Faraday Cage and Gauss law

Thread Starter

Doros

Joined Dec 17, 2013
144
Hello everybody

I have a question concerning static charges, and conductive spheres (or simple static shielding bags).

If I have a charge outside a metal sphere we know that the field doesn't penetrate it and in the sphere we have no electric field

If we put a static charge inside a metal sphere, are we going to measure outside the sphere any electric field? According to Gauss law we should.

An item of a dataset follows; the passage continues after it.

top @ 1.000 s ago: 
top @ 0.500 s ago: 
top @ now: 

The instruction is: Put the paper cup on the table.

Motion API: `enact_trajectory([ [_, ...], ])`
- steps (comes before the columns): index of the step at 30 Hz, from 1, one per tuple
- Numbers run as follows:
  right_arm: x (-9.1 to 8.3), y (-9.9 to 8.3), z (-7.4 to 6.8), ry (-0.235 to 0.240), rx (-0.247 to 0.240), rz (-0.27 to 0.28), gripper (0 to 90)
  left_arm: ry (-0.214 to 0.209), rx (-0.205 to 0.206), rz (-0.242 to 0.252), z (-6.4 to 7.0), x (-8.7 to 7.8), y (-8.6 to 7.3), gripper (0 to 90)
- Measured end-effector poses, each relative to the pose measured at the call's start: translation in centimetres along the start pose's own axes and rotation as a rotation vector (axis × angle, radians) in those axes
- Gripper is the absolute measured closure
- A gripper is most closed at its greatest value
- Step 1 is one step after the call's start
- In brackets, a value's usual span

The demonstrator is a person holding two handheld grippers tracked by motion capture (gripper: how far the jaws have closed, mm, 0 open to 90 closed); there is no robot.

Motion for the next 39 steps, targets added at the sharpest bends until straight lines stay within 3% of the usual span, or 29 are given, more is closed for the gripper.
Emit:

Have you tested it? If I put a charged object (a charged piece of PVC), in a static shielding bag, are we going to measure outside any electric field?
I will experiment and see because my sense is that I will not measure any field, in contrary to the Gauss law

Thanks a lot for your thoughts

doros
 

Delta Prime

Joined Nov 15, 2019
1,311
Hello there :) nice to meet you, so to speak.
Experimentation is a wonderfulthing.
"Experimentation" is a real scientific word that I just made up.:)my understanding of the Gauss theorem of the electrostatic field, the electric field line of the electrostatic field starts from positive charge or infinity, and ends at negative charge or infinity. Therefore, the electrostatic field is an active field. And of course Ampere has to put in his two cents because he's often and overlooked , Ampere Loop theorem, it is a spin-free field. According to the loop theorem, the loop quantity in the electrostatic field is always equal to zero, which indicates that the charges move along any closed path in the electrostatic field and the work done by the electric field force is zero, so the electrostatic field is a conservative field. Sooo, in a static free nutshell those are my thoughts.:rolleyes:you'll not measure any field and I like the way you think ;)
 

Thread Starter

Doros

Joined Dec 17, 2013
144
Thanks a lot for the answer Delta.

It is very advanced for me. I am thinking of it with advanced high school or early undergraduate education.

I haven't made the measurement but I believe I will not detect any electrostatic field

I do not know how to relate with Gauss's theorem

thanks

doros
 

Wolframore

Joined Jan 21, 2019
2,610
Lenz, have a Gauss and get Amped up from Monday to Faraday... pretty bad huh? Especially because Im not sure how to add all the other amazing ones.